→ Work instructions: Find the line containing "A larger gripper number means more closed", then print it and each line after it through the end of the listing exactly, with no pictures.

→ Information supplied:
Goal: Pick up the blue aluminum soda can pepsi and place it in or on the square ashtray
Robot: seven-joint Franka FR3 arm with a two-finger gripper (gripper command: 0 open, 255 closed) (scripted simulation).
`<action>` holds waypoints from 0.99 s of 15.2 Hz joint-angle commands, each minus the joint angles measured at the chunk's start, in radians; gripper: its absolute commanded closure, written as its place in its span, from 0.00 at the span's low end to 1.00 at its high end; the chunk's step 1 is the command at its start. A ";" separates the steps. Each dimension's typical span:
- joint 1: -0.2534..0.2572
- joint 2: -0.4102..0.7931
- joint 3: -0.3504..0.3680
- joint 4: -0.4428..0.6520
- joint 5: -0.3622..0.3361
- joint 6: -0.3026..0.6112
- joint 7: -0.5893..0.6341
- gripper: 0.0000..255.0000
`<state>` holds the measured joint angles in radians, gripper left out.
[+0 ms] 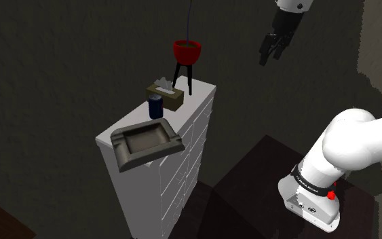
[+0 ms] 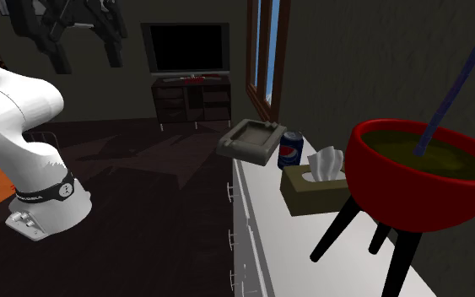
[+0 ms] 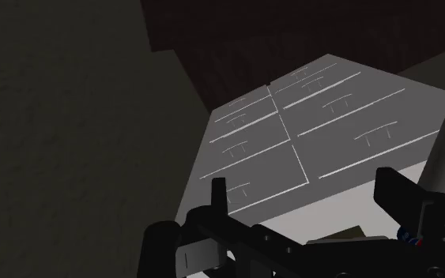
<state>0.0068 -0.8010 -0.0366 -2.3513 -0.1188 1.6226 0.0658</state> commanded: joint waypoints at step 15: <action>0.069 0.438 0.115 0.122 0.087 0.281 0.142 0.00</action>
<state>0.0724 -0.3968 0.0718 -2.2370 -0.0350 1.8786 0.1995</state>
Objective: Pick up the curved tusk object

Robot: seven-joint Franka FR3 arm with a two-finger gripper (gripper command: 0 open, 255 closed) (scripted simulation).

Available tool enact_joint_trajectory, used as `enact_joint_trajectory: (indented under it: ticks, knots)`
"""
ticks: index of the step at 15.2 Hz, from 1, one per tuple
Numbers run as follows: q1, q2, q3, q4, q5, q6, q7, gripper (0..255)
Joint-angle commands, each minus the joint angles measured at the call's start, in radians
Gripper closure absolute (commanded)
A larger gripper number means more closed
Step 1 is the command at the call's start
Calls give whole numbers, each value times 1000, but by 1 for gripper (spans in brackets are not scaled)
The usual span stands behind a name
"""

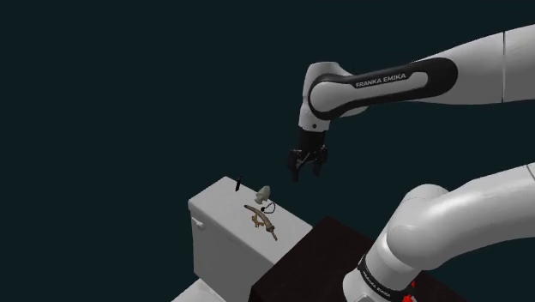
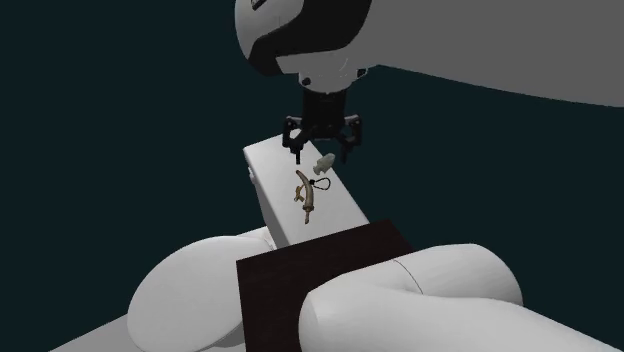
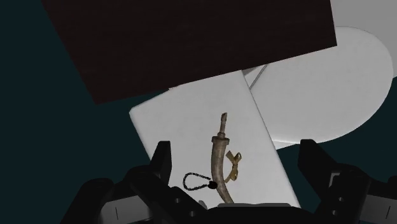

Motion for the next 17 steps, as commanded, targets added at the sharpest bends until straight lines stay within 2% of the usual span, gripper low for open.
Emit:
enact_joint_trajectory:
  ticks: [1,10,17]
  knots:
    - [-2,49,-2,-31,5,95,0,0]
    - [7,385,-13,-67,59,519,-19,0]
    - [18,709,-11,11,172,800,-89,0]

→ Result of the task:
A larger gripper number means more closed
Step 1 is the command at the call's start
Calls give whole numbers, each value times 1000, but by 1 for gripper (spans in brackets are not scaled)
The usual span stands behind a name
"""


Motion for the next 17 steps, as commanded, targets added at the sharpest bends until straight lines stay within 2% of the usual span, gripper low for open.
Emit:
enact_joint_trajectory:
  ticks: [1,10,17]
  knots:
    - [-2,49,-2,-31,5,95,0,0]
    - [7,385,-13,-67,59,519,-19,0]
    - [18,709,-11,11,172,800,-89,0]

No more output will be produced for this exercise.